> **EXERCISE DIRECTIONS**
Reproduce the records below in full and word for word, excluding pictures.

> **TASK MATERIAL**
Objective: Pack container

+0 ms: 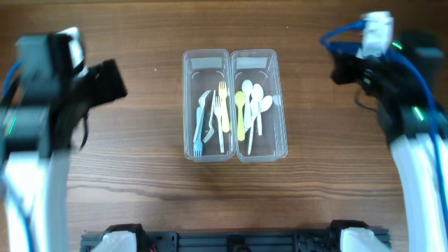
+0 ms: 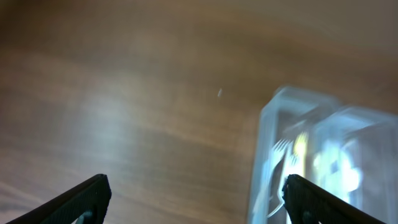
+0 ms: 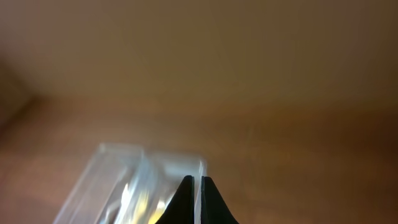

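Note:
The clear two-part container [image 1: 231, 53] stands mid-table. Its left half holds several forks [image 1: 213, 115], blue, white and yellow; its right half holds several spoons [image 1: 250, 105], white and one yellow-green. My left gripper [image 1: 105, 82] hangs high over the table's left side, open and empty; in the left wrist view its fingers [image 2: 81, 196] are spread wide, with the container [image 2: 267, 124] blurred to the right. My right gripper [image 1: 343, 70] is raised at the right, shut on nothing; the right wrist view shows its tips [image 3: 194, 182] pressed together above the blurred container [image 3: 124, 155].
Bare wooden tabletop [image 1: 140, 175] lies on all sides of the container. No loose cutlery shows on the table. Both arms appear large and blurred in the overhead view, standing well above the surface.
Both arms now stand higher above the table and further from the container, looming larger overhead. The left gripper is still open, the right still shut. The cutlery in the container is unchanged.
My left gripper stood open round a white fork on the table at far left. Then it was shut on that fork over the container's left half. Then it was open and empty at the left, the fork among the others, and the right gripper had shut. Now both arms are raised.

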You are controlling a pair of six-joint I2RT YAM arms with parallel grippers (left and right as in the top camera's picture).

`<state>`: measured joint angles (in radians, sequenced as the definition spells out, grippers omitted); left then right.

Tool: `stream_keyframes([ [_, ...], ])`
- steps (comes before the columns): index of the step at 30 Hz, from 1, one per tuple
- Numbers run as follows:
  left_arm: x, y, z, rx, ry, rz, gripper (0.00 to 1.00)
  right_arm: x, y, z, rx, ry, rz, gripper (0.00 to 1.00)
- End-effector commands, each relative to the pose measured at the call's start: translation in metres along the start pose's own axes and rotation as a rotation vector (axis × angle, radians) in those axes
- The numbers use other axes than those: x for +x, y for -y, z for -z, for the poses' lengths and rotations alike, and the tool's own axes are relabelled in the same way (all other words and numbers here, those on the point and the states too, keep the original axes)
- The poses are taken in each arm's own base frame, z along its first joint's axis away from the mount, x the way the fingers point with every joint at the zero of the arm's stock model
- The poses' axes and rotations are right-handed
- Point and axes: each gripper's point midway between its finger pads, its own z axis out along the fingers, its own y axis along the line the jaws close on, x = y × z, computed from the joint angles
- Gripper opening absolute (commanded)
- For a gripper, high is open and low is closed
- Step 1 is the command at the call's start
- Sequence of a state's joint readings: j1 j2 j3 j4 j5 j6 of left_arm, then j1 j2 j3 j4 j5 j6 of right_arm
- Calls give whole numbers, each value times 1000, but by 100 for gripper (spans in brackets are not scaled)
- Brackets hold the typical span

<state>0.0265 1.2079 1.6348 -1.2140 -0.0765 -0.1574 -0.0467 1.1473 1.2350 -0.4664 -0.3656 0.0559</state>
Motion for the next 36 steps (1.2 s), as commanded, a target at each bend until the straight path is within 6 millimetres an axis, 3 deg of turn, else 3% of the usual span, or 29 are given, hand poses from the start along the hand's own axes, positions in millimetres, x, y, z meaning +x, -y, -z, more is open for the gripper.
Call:
stream_keyframes([
  [1, 0, -2, 63, 37, 166, -62, 94, -43, -10, 73, 112, 199, 118, 4],
  [4, 10, -7, 107, 49, 273, -56, 98, -53, -26, 117, 112, 288, 145, 4],
  [6, 25, -11, 126, 48, 294, -80, 100, -47, -30, 126, 112, 279, 142, 15],
  [7, 31, -12, 129, 47, 289, -81, 100, -43, -29, 126, 112, 265, 138, 29],
  [8, 39, -14, 132, 46, 276, -81, 100, -39, -29, 125, 113, 248, 133, 59],
  [9, 45, -15, 133, 44, 263, -81, 100, -37, -28, 123, 113, 236, 129, 100],
  [12, 54, -16, 131, 41, 225, -84, 100, -36, -26, 119, 114, 228, 126, 100],
  [21, 58, -16, 130, 40, 212, -85, 100, -20, -17, 95, 109, 136, 82, 100],
  [28, 57, -16, 130, 39, 212, -85, 100, -41, -17, 86, 48, 224, -354, 100],
  [33, 57, -16, 130, 40, 212, -84, 100, -35, -23, 90, 37, 194, -241, 100],
  [36, 58, -16, 130, 40, 212, -85, 100, -43, -18, 92, 75, 228, -117, 100],
])
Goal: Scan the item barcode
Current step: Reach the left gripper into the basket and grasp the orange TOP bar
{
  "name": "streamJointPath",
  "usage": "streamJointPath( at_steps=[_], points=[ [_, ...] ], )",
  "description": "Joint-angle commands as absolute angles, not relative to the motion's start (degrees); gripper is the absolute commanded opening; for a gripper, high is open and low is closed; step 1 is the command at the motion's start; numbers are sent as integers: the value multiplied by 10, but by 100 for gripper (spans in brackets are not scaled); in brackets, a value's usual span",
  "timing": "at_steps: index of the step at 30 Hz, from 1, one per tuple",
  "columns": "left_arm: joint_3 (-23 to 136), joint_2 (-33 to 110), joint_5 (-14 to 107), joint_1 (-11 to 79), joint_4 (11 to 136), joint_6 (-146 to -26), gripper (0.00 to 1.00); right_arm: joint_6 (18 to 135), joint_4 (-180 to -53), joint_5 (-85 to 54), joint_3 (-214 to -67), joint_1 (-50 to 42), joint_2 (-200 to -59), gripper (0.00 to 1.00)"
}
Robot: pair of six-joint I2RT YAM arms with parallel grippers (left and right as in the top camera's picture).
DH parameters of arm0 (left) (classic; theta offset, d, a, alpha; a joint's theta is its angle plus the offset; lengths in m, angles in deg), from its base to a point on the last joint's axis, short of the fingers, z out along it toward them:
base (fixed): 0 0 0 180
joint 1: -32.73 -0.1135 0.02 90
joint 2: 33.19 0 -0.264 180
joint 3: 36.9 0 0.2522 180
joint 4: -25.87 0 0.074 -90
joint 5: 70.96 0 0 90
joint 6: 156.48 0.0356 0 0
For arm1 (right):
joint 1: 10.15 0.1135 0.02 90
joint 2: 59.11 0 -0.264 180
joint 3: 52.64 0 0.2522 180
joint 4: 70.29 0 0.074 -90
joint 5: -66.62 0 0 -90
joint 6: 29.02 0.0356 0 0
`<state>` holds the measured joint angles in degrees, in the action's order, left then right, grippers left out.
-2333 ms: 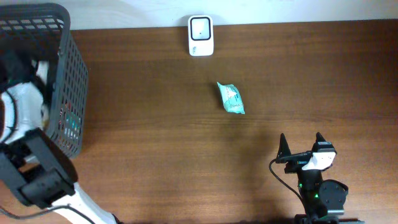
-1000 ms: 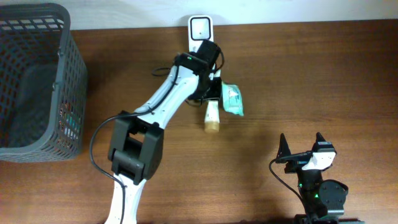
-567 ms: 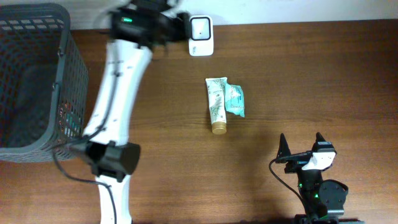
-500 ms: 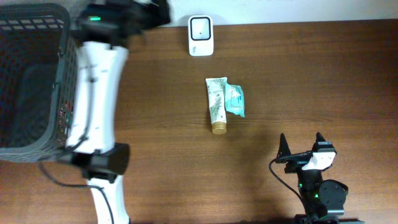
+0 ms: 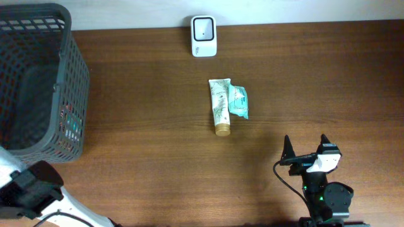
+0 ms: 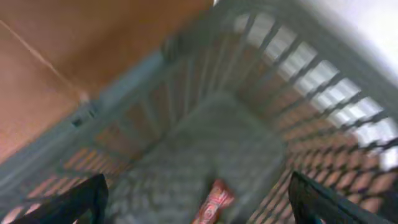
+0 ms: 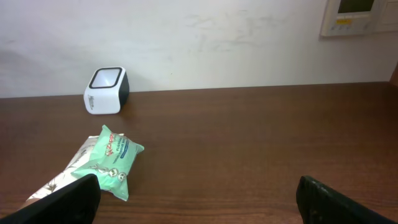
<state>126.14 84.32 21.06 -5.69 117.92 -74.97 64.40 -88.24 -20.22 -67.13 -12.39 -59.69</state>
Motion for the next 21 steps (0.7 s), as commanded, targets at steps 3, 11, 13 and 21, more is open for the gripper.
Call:
streamJointPath(
  at_steps=[3,11,13,21],
  points=[
    [1024,842,229,-44,1137,-584,99,645,-883,-195,-667,-121,-593,99],
    [855,842,317,-34,1092,-466,100,645,-883,-195,-667,-121,-593,99],
    [840,842,312,-34,1088,-450,100,645,-883,-195,-667,-121,-593,98],
    [739,842,299,-34,1035,-370,98,645,-883,-195,-667,-121,-593,99]
  ],
)
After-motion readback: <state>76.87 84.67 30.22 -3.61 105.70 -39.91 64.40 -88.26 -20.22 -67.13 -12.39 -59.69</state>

> **RESPONSE AREA**
Objective: Pack container

+0 ms: 
+0 ms: 
+0 ms: 

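Note:
The clear two-part container [image 1: 231, 53] stands mid-table. Its left half holds several forks [image 1: 213, 115], blue, white and yellow; its right half holds several spoons [image 1: 250, 105], white and one yellow-green. My left gripper [image 1: 105, 82] hangs high over the table's left side, open and empty; in the left wrist view its fingers [image 2: 81, 196] are spread wide, with the container [image 2: 267, 124] blurred to the right. My right gripper [image 1: 343, 70] is raised at the right, shut on nothing; the right wrist view shows its tips [image 3: 194, 182] pressed together above the blurred container [image 3: 124, 155].
Bare wooden tabletop [image 1: 140, 175] lies on all sides of the container. No loose cutlery shows on the table. Both arms appear large and blurred in the overhead view, standing well above the surface.
Both arms now stand higher above the table and further from the container, looming larger overhead. The left gripper is still open, the right still shut. The cutlery in the container is unchanged.
My left gripper stood open round a white fork on the table at far left. Then it was shut on that fork over the container's left half. Then it was open and empty at the left, the fork among the others, and the right gripper had shut. Now both arms are raised.
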
You are controlling a pair of six-joint I2RT YAM arms with parallel grippers (left and right as in the top camera's picture).

`<state>`: measured joint angles (in radians, sequenced as the definition spells out, grippers omitted); left then right.

Tool: `stream_keyframes([ [_, ...], ])`
- steps (comes before the columns): index of the step at 30 Hz, from 1, one per tuple
- Numbers run as follows:
  left_arm: x, y, z, rx, ry, rz, gripper (0.00 to 1.00)
  right_arm: x, y, z, rx, ry, rz, gripper (0.00 to 1.00)
- End-effector commands, each relative to the pose measured at the call's start: translation in metres along the start pose's own axes and rotation as a rotation vector (axis × angle, radians) in those axes
- The numbers use other axes than those: x for +x, y for -y, z for -z, for the poses' lengths and rotations alike, and the tool's own axes are relabelled in the same way (all other words and numbers here, those on the point and the states too, keep the original axes)
- The poses are taken in each arm's own base frame, z along its first joint's axis away from the mount, x the way the fingers point with every joint at the zero of the arm's stock model
- The poses' axes and rotations are right-handed
- Point and axes: each gripper's point midway between its finger pads, its own z axis out along the fingers, its own y axis along the line the jaws close on, x = y × z, computed from the joint angles
- Gripper opening absolute (commanded)
- For a gripper, high is open and low is closed
- Step 1 is the command at the call's start
- Sequence of a state's joint readings: j1 j2 j3 j4 j5 j6 of left_arm, then j1 j2 j3 j4 j5 j6 of right_arm
- Calls give whole numbers, each value times 1000, but by 100 for gripper (spans in brackets are not scaled)
- Brackets hold the typical span

<state>0.0265 1.2079 1.6348 -1.2140 -0.0765 -0.1574 -0.0467 1.1473 1.2350 -0.4664 -0.3656 0.0559</state>
Motion for the next 36 steps (1.2 s), as commanded, a target at each bend until the straight path is within 6 millimetres an axis, 3 deg of turn, else 3% of the usual span, or 29 are given, hand poses from the start along the hand's own axes, positions in millimetres, x, y, z meaning +x, -y, -z, more is open for the gripper.
Call:
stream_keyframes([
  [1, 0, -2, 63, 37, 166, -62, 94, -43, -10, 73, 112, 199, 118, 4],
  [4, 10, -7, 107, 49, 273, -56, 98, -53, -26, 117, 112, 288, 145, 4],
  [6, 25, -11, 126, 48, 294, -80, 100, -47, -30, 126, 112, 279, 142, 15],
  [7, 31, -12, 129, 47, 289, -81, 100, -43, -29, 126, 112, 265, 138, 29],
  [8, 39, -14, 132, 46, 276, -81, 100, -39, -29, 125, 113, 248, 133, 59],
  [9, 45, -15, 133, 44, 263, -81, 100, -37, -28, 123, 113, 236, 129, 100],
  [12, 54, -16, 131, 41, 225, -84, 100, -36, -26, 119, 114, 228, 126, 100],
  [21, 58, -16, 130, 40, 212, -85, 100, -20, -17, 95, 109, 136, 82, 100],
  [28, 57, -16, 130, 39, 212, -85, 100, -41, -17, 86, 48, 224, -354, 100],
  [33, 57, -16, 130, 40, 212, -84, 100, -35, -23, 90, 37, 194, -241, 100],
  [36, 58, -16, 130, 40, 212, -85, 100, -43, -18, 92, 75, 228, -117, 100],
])
Goal: Scan the item barcode
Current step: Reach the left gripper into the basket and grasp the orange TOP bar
{
  "name": "streamJointPath",
  "usage": "streamJointPath( at_steps=[_], points=[ [_, ...] ], )",
  "description": "Joint-angle commands as absolute angles, not relative to the motion's start (degrees); gripper is the absolute commanded opening; for a gripper, high is open and low is closed; step 1 is the command at the motion's start; numbers are sent as integers: the value multiplied by 10, but by 100 for gripper (spans in brackets are not scaled); in brackets, a value's usual span",
  "timing": "at_steps: index of the step at 30 Hz, from 1, one per tuple",
  "columns": "left_arm: joint_3 (-23 to 136), joint_2 (-33 to 110), joint_5 (-14 to 107), joint_1 (-11 to 79), joint_4 (11 to 136), joint_6 (-146 to -26), gripper (0.00 to 1.00); right_arm: joint_6 (18 to 135), joint_4 (-180 to -53), joint_5 (-85 to 54), joint_3 (-214 to -67), joint_1 (-50 to 42), joint_2 (-200 to -59), gripper (0.00 to 1.00)"
}
Robot: pair of six-joint I2RT YAM arms with parallel grippers (left and right as in the top camera's picture).
DH parameters of arm0 (left) (classic; theta offset, d, a, alpha; a joint's theta is its angle plus the offset; lengths in m, angles in deg), from its base to a point on the last joint's axis, short of the fingers, z out along it toward them:
base (fixed): 0 0 0 180
joint 1: -32.73 -0.1135 0.02 90
joint 2: 33.19 0 -0.264 180
joint 3: 36.9 0 0.2522 180
joint 4: -25.87 0 0.074 -90
joint 5: 70.96 0 0 90
joint 6: 156.48 0.0356 0 0
For arm1 (right):
joint 1: 10.15 0.1135 0.02 90
joint 2: 59.11 0 -0.264 180
joint 3: 52.64 0 0.2522 180
joint 4: 70.29 0 0.074 -90
joint 5: -66.62 0 0 -90
joint 6: 29.02 0.0356 0 0
`<state>` holds the measured joint angles in degrees, in the action's order, left then right, grippers left out.
-2333 ms: 
-1000 ms: 
-567 ms: 
-500 ms: 
+0 ms: 
+0 ms: 
+0 ms: 
<state>126.14 84.32 21.06 -5.69 117.92 -74.97 64.40 -88.24 -20.22 -67.13 -12.39 -59.69</state>
Motion for the next 21 steps (0.7 s), as commanded, targets at steps 3, 11, 13 and 21, more is open for the gripper.
Call:
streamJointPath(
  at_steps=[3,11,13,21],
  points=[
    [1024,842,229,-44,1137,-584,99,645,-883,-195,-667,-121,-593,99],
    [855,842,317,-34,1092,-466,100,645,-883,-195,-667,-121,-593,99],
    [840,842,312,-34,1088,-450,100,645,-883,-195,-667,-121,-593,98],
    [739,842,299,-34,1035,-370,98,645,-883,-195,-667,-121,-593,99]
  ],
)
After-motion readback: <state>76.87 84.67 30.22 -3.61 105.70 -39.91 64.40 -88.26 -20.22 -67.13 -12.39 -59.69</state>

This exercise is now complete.